Box plots show the distribution or variation of a measure across multiple categories, groups or time intervals.
Typical box plot
Box plots are typically a rectangular shape (like a bar), with a line somewhere within the box that represents the centre of a distribution of data values – typically the median. The length of the box represents the range of values in the distribution, with the upper bound equalling the highest value and the lower bound equalling the lowest value. Thus, long boxes indicate a wide distribution of data values for that measurement. Boxes can be drawn horizontally or vertically.
Box plots are used in many scientific fields for multiple trials of the same experiment, to show consistencies (or inconsistencies), and multiple trials of different experiments, to show changes, trends or patterns.
Box plots may have lines extending from the boxes called whiskers. Box-and-whisker plots are a specific kind of box plot that show the distribution of data values with box points – the first middle point (median) and the middle points of the 2 halves (25th and 75th percentiles) – and also show other values, such as the minimum and maximum of all the data:
Alternatives to box plots
If the distribution or variation of a measure is not a key message of a graph, and mean or median values will sufficiently and accurately convey the necessary information (e.g. change over time or differences across groups), consider presenting these summary values in ways that are more easily understandable to readers. These are horizontal bar graphs for discrete groups, vertical bar graphs for small time series and line graphs for extended time series.
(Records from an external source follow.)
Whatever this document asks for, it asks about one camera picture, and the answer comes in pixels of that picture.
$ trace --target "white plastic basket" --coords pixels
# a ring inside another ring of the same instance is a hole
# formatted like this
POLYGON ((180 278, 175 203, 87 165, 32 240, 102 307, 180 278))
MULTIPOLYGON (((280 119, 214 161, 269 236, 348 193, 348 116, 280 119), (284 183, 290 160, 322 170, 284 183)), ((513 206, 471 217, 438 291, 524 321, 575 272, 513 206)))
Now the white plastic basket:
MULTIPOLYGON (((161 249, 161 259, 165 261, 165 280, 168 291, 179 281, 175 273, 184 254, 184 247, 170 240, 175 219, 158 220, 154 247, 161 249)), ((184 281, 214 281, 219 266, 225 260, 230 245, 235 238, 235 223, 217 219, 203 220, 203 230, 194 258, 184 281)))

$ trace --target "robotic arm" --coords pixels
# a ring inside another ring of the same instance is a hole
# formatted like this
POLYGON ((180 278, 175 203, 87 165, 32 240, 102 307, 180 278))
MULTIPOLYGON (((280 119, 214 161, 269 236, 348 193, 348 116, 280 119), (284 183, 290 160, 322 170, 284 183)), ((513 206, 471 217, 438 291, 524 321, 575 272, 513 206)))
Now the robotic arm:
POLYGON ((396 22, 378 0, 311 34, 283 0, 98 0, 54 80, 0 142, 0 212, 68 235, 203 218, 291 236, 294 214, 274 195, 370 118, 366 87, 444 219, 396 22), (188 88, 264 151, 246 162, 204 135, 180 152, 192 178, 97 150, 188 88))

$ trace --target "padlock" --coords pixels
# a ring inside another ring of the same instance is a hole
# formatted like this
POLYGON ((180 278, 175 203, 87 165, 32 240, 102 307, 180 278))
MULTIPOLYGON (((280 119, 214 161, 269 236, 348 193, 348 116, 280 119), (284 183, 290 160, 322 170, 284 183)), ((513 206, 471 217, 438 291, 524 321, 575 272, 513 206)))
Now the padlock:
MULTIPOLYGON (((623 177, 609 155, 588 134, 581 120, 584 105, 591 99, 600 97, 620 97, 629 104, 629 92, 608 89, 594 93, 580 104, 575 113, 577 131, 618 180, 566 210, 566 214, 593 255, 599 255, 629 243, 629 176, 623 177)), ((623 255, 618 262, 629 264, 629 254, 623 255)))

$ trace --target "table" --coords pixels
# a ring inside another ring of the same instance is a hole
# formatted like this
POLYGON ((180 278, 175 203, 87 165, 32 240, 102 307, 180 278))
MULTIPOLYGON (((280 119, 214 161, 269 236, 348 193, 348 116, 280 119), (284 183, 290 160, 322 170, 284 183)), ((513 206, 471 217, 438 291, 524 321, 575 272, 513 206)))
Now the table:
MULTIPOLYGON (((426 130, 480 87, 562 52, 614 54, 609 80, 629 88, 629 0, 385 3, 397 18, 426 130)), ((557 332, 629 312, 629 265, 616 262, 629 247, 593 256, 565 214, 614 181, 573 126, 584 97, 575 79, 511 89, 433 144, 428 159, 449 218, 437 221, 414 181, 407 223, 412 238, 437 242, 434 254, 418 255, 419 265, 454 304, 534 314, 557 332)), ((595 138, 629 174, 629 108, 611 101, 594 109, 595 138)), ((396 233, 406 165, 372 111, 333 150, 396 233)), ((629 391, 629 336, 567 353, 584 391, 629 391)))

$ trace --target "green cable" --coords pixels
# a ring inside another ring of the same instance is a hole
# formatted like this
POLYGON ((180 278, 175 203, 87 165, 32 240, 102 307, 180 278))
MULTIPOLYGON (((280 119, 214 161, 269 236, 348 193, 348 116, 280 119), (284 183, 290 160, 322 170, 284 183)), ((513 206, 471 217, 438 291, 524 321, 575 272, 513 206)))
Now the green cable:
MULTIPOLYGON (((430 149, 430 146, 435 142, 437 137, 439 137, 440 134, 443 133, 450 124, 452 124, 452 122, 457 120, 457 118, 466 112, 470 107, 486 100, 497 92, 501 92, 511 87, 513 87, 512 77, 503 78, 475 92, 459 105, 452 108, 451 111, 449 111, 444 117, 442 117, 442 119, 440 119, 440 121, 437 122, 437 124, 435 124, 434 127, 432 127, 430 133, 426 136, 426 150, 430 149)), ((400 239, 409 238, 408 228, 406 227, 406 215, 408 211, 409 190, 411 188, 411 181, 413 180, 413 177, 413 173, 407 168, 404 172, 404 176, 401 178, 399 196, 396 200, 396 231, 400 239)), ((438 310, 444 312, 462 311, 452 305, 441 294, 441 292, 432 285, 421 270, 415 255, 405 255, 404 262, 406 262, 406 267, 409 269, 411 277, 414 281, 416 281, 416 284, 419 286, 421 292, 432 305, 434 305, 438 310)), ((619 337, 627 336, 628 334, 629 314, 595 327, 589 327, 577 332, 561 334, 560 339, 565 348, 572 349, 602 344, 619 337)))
Box plot versus bar or line graph
Typically, box plots should only be considered when more than 1 data point is available for the group or time point, and it is misleading or inappropriate to simply display summary data, such as mean or median values. Box plots can also be considered when the distribution or variation of data for a group or time point is of particular importance to the data message – for example, when there are differences in data variability over time or across groups.